Setiap tahun, bangsa ini pantas mengenang kembali sosoknya sebagai “rumah yang teduh” bagi kaum minoritas dan mereka yang tertindas. Andai kini Gus Dur masih hidup, tentu ia sedih melihat intoleransi dan ketidakadilan terhadap kelompok minoritas masih terjadi di banyak tempat. Dan seperti biasa, ia akan berteriak bahwa ia berdiri di depan memasang badannya untuk membela mereka yang pantas dibelanya.
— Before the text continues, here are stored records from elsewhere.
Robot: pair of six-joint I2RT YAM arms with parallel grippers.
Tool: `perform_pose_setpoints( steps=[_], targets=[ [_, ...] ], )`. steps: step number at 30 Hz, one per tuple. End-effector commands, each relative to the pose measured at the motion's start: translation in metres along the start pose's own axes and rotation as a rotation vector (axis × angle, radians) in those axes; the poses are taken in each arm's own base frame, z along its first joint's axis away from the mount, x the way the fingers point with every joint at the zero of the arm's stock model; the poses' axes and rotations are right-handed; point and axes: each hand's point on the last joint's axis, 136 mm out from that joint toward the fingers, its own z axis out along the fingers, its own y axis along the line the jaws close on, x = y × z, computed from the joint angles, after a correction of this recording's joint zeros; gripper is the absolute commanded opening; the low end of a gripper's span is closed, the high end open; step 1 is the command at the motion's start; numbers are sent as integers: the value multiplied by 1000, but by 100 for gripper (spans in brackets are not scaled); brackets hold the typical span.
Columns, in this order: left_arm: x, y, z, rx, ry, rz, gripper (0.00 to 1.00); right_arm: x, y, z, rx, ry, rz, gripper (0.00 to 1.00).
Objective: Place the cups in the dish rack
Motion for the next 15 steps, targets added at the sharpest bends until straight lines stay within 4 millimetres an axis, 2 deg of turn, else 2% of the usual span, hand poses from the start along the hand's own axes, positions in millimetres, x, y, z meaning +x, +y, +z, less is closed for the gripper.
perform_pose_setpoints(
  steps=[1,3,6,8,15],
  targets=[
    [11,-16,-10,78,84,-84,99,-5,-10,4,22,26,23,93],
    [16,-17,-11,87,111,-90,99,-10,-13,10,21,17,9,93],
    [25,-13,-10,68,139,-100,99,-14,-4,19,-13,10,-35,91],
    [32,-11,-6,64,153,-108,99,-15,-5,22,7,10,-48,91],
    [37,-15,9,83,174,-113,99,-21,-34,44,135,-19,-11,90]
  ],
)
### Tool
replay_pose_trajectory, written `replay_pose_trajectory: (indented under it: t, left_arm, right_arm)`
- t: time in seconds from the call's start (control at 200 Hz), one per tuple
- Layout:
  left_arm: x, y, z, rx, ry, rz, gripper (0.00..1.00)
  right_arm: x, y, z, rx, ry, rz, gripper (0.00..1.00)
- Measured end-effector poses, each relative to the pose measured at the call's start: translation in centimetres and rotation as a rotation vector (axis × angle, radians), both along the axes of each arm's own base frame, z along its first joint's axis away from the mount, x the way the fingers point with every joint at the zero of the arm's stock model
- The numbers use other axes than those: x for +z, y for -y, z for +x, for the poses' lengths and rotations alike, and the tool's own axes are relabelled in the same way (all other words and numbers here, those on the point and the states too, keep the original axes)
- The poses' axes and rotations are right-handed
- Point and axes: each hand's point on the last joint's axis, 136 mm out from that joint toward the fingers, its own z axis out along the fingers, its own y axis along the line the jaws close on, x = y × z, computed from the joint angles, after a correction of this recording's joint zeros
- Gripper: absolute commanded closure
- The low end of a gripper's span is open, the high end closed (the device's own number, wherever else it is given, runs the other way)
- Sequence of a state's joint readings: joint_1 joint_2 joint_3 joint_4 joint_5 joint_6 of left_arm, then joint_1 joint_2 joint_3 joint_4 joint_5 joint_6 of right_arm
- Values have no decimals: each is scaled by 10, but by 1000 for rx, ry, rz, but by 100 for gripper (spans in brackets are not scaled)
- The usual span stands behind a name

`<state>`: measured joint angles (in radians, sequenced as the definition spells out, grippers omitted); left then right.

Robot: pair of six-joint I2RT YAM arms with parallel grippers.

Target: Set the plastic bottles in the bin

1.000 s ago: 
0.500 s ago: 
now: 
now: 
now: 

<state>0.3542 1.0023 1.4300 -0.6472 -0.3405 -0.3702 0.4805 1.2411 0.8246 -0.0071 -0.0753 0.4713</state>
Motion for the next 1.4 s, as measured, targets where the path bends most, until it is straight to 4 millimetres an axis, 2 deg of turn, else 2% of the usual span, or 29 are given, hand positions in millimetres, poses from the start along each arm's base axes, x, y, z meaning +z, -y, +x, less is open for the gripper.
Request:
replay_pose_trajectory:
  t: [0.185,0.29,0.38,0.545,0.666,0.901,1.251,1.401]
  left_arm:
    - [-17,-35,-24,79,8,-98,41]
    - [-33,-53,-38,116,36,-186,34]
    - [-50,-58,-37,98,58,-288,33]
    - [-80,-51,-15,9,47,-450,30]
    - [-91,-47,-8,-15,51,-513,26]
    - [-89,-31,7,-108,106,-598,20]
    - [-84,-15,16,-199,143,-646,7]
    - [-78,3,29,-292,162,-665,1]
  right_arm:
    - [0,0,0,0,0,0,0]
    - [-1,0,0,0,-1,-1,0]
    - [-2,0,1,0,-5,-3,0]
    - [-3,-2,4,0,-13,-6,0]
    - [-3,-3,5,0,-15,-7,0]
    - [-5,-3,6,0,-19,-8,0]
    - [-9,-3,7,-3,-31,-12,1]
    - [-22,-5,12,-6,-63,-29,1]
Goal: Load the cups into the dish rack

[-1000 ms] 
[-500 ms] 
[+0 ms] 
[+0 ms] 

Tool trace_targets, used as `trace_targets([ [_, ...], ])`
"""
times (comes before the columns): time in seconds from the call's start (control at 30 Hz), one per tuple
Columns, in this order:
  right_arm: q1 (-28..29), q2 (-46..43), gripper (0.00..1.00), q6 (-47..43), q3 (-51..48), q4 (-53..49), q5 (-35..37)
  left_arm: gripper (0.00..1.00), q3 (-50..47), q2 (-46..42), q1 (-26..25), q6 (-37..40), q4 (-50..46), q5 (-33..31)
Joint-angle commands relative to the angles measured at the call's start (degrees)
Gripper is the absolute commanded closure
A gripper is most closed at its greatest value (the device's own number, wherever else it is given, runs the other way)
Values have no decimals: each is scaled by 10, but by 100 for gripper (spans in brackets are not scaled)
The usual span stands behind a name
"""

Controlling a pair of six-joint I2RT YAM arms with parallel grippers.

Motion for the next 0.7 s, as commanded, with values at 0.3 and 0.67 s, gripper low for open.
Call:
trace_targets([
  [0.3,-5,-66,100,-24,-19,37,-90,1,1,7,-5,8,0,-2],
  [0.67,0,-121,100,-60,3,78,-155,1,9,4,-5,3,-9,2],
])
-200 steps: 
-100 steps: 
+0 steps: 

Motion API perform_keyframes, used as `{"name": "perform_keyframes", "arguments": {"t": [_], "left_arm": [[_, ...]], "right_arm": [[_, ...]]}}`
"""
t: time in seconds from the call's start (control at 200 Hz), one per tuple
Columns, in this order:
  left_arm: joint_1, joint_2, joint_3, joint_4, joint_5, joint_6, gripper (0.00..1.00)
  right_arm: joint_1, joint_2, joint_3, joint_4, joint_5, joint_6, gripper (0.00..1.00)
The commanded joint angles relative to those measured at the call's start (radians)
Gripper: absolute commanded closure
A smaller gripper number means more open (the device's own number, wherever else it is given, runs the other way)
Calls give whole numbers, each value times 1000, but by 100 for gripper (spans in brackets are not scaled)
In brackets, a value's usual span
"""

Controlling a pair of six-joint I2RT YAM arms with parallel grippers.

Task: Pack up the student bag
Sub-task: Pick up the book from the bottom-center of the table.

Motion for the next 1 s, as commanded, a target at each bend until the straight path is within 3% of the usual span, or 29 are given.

Menurut putri bungsunya, Inayah Wulandari, ketika Gus Dur membela kelompok minoritas, yang ia bela bukan Cina, Ahmadiyah atau Nasrani-nya, melainkan manusianya. Gus Dur yang mencintai manusia, lanjut Inayah, lebih senang dipanggil sebagai seorang humanis. Karena itulah, ia pernah berpesan jika kelak meninggal di pusaranya ingin dituliskan; “Di Sini Dimakamkan Seorang Humanis”.
Memuat Komentar ...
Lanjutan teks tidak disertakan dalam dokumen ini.